DESCRIPTION OF THE TASK:
Repeat precisely the line in which "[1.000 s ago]" occurs and all lines that follow it in the entries below. Pictures must be omitted.

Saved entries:

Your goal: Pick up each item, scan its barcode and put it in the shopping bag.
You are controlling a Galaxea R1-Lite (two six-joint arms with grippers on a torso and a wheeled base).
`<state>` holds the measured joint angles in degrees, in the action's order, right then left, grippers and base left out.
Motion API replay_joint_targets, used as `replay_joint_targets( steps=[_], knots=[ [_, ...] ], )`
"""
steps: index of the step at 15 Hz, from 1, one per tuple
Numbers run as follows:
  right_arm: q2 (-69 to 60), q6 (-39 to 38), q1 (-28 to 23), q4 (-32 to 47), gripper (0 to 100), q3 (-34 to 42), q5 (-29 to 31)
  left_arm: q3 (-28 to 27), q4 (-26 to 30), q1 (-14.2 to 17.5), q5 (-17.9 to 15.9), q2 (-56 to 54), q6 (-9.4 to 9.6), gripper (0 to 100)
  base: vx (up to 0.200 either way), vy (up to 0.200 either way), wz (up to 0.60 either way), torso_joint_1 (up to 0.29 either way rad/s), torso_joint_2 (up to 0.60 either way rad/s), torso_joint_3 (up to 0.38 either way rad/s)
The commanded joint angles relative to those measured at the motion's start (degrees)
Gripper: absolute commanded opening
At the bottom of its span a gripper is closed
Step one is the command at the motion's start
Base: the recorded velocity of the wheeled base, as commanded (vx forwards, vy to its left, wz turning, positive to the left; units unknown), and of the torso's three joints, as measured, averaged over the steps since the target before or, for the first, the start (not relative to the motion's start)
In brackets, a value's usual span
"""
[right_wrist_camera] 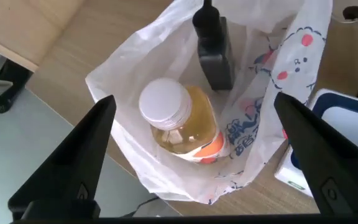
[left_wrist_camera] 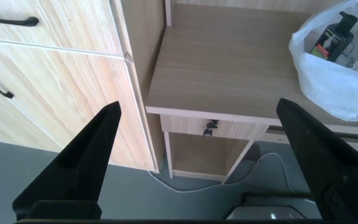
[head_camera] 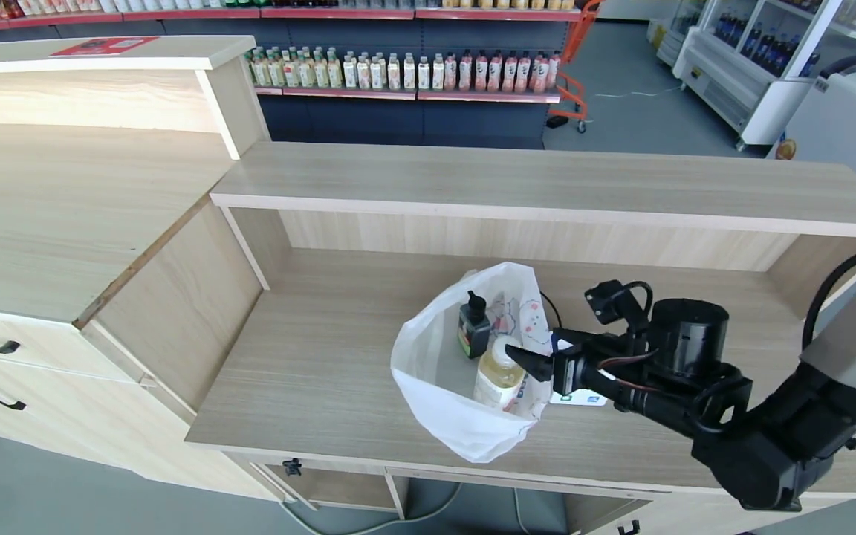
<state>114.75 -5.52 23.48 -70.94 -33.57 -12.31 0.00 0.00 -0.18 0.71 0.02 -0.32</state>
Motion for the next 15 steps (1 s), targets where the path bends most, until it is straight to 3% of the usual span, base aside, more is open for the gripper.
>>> replay_joint_targets(
  steps=[1,5,6,7,10,11,15],
  knots=[
    [-26.3,-4.4,-5.7,11.2,100,10.5,0.2,0.0,0.0,0.0,0.1,0.0,-0.03,100,0.000,0.000,0.00,0.000,0.00,0.000],
    [-59.4,-1.0,-22.8,33.5,100,26.2,0.6,0.0,0.0,0.0,0.0,0.0,-0.03,100,0.000,0.000,0.00,0.000,0.00,0.000],
    [-65.8,-0.9,-23.4,36.3,100,29.4,1.3,0.0,0.0,0.0,0.0,0.0,-0.03,100,0.000,0.000,0.00,0.000,0.00,0.000],
    [-80.0,-0.3,-23.4,41.8,100,33.6,5.0,0.0,0.0,0.0,0.1,0.0,-0.03,100,0.000,0.000,0.00,0.000,0.00,0.000],
    [-104.6,4.2,-23.7,65.2,100,33.6,8.1,0.0,0.0,0.0,0.0,0.0,-0.03,100,0.000,0.000,0.00,0.000,0.00,0.000],
    [-108.6,4.1,-23.8,68.7,100,33.6,8.1,0.0,0.0,0.0,0.1,0.0,-0.03,100,0.000,0.000,0.00,0.000,0.00,0.000],
    [-114.8,6.9,-23.5,70.1,100,33.6,10.4,0.0,0.0,0.0,0.0,0.0,-0.03,100,0.000,0.000,0.00,0.000,0.00,0.000]
  ],
)
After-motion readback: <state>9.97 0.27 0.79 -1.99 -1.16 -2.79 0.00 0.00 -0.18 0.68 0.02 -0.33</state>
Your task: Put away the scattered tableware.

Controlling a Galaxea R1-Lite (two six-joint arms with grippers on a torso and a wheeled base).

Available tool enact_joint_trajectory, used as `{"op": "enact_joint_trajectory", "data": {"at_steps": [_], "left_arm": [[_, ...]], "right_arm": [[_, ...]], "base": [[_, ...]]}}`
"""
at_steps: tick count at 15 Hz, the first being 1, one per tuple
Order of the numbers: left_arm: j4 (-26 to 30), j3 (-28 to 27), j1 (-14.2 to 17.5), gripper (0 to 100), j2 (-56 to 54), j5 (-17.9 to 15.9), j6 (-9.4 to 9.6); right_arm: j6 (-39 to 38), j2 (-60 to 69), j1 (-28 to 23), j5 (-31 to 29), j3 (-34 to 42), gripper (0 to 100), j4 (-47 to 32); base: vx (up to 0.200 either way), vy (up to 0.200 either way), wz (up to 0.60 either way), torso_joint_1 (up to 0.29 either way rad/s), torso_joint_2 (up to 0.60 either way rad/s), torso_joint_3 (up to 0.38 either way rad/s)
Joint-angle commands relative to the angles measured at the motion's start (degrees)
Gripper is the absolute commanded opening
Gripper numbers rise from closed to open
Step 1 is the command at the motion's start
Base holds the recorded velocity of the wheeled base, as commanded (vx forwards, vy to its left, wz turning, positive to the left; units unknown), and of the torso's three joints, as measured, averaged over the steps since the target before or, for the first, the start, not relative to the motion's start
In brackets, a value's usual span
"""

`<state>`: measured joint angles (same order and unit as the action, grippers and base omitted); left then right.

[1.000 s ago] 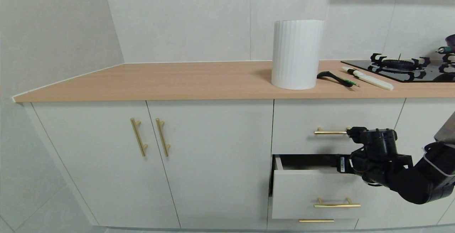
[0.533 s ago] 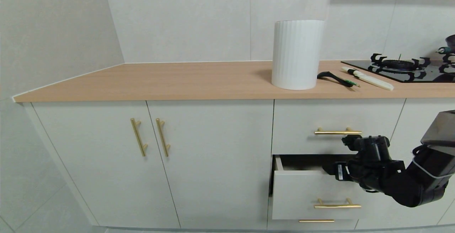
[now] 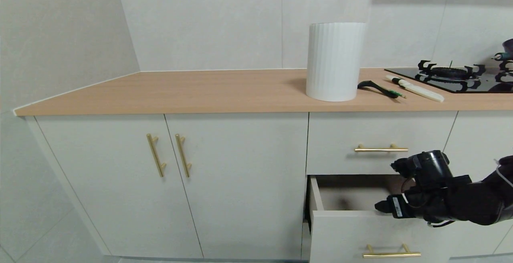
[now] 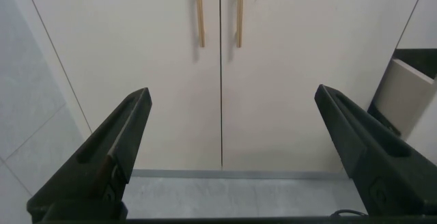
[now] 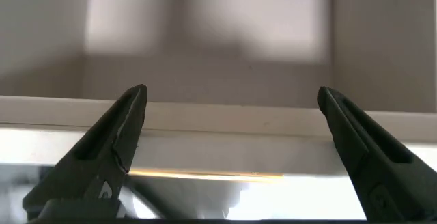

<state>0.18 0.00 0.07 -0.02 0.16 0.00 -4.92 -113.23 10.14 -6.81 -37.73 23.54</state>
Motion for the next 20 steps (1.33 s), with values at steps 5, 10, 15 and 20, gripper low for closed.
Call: {"op": "enact_joint_trajectory", "data": {"at_steps": [5, 10, 15, 20], "left_arm": [[-0.01, 0.0, 0.01, 100, 0.02, 0.02, 0.0], [-0.01, 0.0, 0.01, 100, 0.02, 0.02, 0.0], [-0.01, 0.0, 0.01, 100, 0.02, 0.02, 0.0], [-0.01, 0.0, 0.01, 100, 0.02, 0.02, 0.0]], "right_arm": [[5.36, 7.93, 2.95, -0.04, -1.56, 100, -15.89], [9.41, 13.29, 6.56, -0.13, -1.73, 100, -28.2], [11.96, 17.16, 11.48, -0.3, -4.37, 100, -46.3], [5.54, 17.34, 12.27, -0.22, -8.76, 100, -46.57]], "base": [[0.0, 0.0, 0.0, 0.0, 0.0, 0.0], [0.0, 0.0, 0.0, 0.0, 0.0, 0.0], [0.0, 0.0, 0.0, 0.0, 0.0, 0.0], [0.0, 0.0, 0.0, 0.0, 0.0, 0.0]]}}
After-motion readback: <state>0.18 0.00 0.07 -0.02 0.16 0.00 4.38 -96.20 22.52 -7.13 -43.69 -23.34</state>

YOUR SOLUTION:
[1.000 s ago] 
[0.533 s ago] 
[now] 
[now] 
[now] 

<state>0.18 0.00 0.07 -0.02 0.16 0.00 -4.92 -113.23 10.14 -6.81 -37.73 23.54</state>
Motion for the next 20 steps (1.33 s), with values at steps 5, 10, 15 and 20, gripper low for closed.
Call: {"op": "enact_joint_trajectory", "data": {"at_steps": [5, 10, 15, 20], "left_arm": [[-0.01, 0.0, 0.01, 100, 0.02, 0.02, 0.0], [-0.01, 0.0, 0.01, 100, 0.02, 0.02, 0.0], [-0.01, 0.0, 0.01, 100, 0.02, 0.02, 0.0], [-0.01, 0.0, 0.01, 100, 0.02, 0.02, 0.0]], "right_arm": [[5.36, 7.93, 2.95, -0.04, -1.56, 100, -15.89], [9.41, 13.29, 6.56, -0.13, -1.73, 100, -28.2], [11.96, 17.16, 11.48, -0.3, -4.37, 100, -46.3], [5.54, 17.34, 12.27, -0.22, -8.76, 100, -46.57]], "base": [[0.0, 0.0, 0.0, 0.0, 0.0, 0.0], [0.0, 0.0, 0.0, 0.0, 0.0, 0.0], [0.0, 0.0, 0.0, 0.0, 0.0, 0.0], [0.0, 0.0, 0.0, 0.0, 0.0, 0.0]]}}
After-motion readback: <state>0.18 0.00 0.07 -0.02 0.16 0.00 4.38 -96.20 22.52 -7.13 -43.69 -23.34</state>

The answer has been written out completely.